Histoire de l'Eglise Mathurin
Cordier, pédagogue " officiel " du
calvinisme Mathurin Cordier, apprécié pour sa pédagogie et son amour des enfants, contribue avec compétence à l'un des fers de lance de la Réforme : l'instruction ; l'un de ses ouvrages sera utilisé et réimprimé jusqu'au XIXe siècle ! Sa consécration est aussi un enseignement pour nous aujourd'hui On dit que " l'école est
fille de l'imprimerie et de la Réforme ".
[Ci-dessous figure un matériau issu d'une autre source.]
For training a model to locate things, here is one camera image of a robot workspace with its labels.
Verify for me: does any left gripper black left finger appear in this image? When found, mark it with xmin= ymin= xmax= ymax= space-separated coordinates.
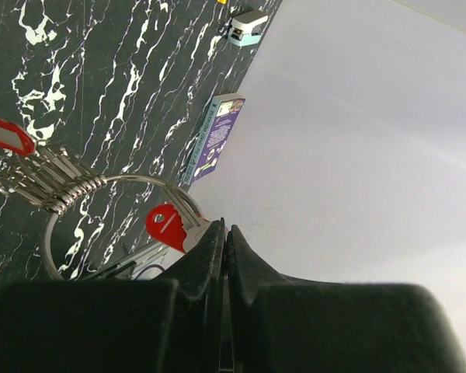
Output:
xmin=0 ymin=220 xmax=225 ymax=372

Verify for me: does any purple booklet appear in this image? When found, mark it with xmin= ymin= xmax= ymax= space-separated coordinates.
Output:
xmin=182 ymin=93 xmax=245 ymax=186

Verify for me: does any metal keyring with keys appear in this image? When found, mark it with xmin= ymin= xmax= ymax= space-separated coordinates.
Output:
xmin=0 ymin=144 xmax=201 ymax=280

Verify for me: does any red key with silver blade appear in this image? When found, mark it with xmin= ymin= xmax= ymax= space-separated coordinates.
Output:
xmin=0 ymin=119 xmax=36 ymax=156

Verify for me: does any red tag key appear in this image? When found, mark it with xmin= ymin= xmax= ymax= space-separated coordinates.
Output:
xmin=145 ymin=204 xmax=211 ymax=253

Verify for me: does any light blue stapler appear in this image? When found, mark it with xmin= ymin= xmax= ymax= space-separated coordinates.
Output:
xmin=227 ymin=10 xmax=269 ymax=47

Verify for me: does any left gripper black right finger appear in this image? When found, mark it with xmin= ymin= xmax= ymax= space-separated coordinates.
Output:
xmin=227 ymin=227 xmax=466 ymax=372

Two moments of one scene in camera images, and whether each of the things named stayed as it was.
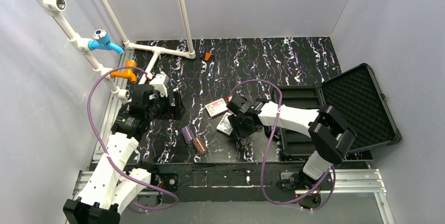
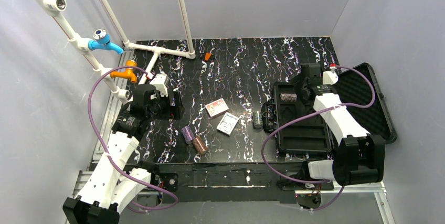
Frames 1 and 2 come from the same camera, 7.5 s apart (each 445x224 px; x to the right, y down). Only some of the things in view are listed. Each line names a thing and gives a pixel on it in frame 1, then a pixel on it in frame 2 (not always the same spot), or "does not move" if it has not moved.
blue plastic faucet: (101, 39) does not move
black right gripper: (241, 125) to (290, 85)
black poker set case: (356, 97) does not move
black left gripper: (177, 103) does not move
De nombreux protestants se sont en effet intéressés à
la pédagogie. L'école apparaît indispensable pour
l'apprentissage de la lecture pour lire la Bible, mais
également pour former des pasteurs et des chrétiens
engagés dans la cité." Apprentissage d'un futur maître d'école Mathurin Cordier est né en 1479 dans
une famille pauvre, mais qui peut cependant lui permettre
de poursuivre des études. A cette époque,
l'enseignement est fondé principalement sur la lecture
et le commentaire des textes écrits. La langue utilisée
est le latin, mais elle est mal enseignée. Il n'y a pas
d'instruction religieuse (cela ne viendra qu'avec la
Réforme et la Contre-Réforme). Dans les collèges, la
discipline est sévère car les professeurs sont
conscients qu'ils ont une responsabilité dans la
formation morale des enfants et pensent que seuls les
châtiments corporels les mèneront à la
"vertu". Par contre dans les études
supérieures, les étudiants ont des vies très libres et
mouvementées, ce qui entraînent beaucoup d'échec. En 1514, à 35 ans, après avoir été
prêtre à Rouen, Mathurin Cordier se rend à Paris et
travaille comme professeur de latin dans plusieurs
collèges de la capitale. C'est ainsi qu'au collège de
la Marche, il a le jeune Jean Calvin comme élève. C'est
là encore qu'il rencontre l'imprimeur Robert Étienne
qui lui fait découvrir la Bible et les idées
réformées qu'il fera siennes très rapidement. Un professeur infatigable C'est alors que son ancien élève,
Jean Calvin, l'appelle à Genève fin 1536. Mathurin
Cordier répond favorablement à cet appel car si en
France l'heure n'est pas encore venue de fonder des
collèges protestants, à Genève par contre, grâce à
l'uvre de Guillaume Farel, l'accueil y est très
favorable. Le voici donc nommé en Suisse comme
professeur du collège de Rive. Là, il commence avec
l'aide de Calvin, à élaborer les principales
orientations de la pédagogie protestante : les
maîtres doivent donner le meilleur exemple possible à
leurs élèves et doivent les instruire dans
l'apprentissage des langues (latin, hébreu, grec) comme
dans la connaissance des sciences profanes.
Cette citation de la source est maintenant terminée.